WORK ITEM:
Please reproduce the listing below exactly, leaving out every picture.

DATA SECTION:
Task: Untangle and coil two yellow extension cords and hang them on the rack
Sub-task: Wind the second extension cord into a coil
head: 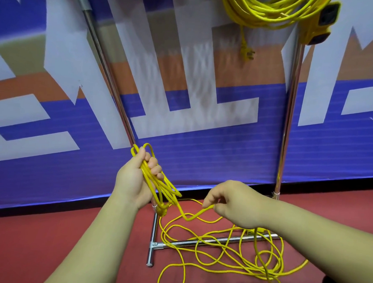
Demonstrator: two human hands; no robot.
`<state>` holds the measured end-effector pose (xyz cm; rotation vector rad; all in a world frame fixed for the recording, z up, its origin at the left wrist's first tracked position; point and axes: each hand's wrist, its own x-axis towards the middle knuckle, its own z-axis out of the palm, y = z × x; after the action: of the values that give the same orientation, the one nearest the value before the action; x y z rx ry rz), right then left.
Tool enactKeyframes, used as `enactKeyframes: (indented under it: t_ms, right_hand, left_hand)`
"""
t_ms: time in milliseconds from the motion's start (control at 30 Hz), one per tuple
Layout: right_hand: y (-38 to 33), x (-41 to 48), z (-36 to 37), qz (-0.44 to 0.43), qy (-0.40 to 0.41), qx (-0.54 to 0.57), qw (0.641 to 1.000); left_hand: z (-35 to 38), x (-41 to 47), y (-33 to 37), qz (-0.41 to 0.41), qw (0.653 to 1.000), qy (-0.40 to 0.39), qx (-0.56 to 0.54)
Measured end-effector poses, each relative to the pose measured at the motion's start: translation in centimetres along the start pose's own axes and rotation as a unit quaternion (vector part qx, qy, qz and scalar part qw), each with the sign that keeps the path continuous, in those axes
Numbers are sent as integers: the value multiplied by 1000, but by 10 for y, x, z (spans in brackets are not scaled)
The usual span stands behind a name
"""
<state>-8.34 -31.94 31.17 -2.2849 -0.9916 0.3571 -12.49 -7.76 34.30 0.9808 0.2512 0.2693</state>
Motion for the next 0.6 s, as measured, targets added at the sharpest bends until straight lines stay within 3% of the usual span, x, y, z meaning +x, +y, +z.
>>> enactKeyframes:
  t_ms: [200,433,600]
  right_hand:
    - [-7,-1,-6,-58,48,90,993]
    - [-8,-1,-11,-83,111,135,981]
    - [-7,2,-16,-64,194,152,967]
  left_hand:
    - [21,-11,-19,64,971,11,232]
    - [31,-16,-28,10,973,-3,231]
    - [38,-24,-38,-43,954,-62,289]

ANSWER SECTION:
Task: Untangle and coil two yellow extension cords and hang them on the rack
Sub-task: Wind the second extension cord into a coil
head: 
Demonstrator: two human hands; no robot.
`<state>` holds the measured end-effector pose (xyz cm; rotation vector rad; all in a world frame fixed for the recording, z up, its origin at the left wrist's first tracked position; point and axes: each hand's wrist, its own x-axis towards the middle knuckle, its own z-axis out of the palm, y = z × x; after the action: of the values that give the same orientation, the one nearest the value before the action; x y z rx ry rz), right then left.
Tool enactKeyframes, used as `enactKeyframes: (indented under it: t_ms, right_hand, left_hand)`
"""
t_ms: time in milliseconds from the motion's start (control at 30 Hz), one per tuple
Layout: right_hand: y (-38 to 33), x (-41 to 48), z (-36 to 37), qz (-0.44 to 0.43), qy (-0.40 to 0.41), qx (-0.54 to 0.57), qw (0.641 to 1.000); left_hand: z (-35 to 38), x (-41 to 47), y (-33 to 37), qz (-0.41 to 0.41), qw (0.653 to 1.000), qy (-0.40 to 0.39), qx (-0.56 to 0.54)
Measured end-effector poses, each relative to the pose measured at the motion's start: translation in centimetres along the start pose's own axes and rotation as a unit quaternion (vector part qx, qy, qz and scalar part qw), each with the sign that keeps the path continuous, in those axes
Numbers are sent as integers: the value multiplied by 1000, but by 10 for y, x, z (spans in brackets are not scaled)
The usual span stands behind a name
"""
<state>-8.34 -31.94 31.17 -2.2849 -0.9916 0.3571 -12.49 -7.76 34.30 0.9808 0.2512 0.2693</state>
Motion for the next 0.6 s, as measured, targets added at the sharpest bends until straight lines stay within 3% of the usual span, x, y, z meaning +x, +y, +z.
>>> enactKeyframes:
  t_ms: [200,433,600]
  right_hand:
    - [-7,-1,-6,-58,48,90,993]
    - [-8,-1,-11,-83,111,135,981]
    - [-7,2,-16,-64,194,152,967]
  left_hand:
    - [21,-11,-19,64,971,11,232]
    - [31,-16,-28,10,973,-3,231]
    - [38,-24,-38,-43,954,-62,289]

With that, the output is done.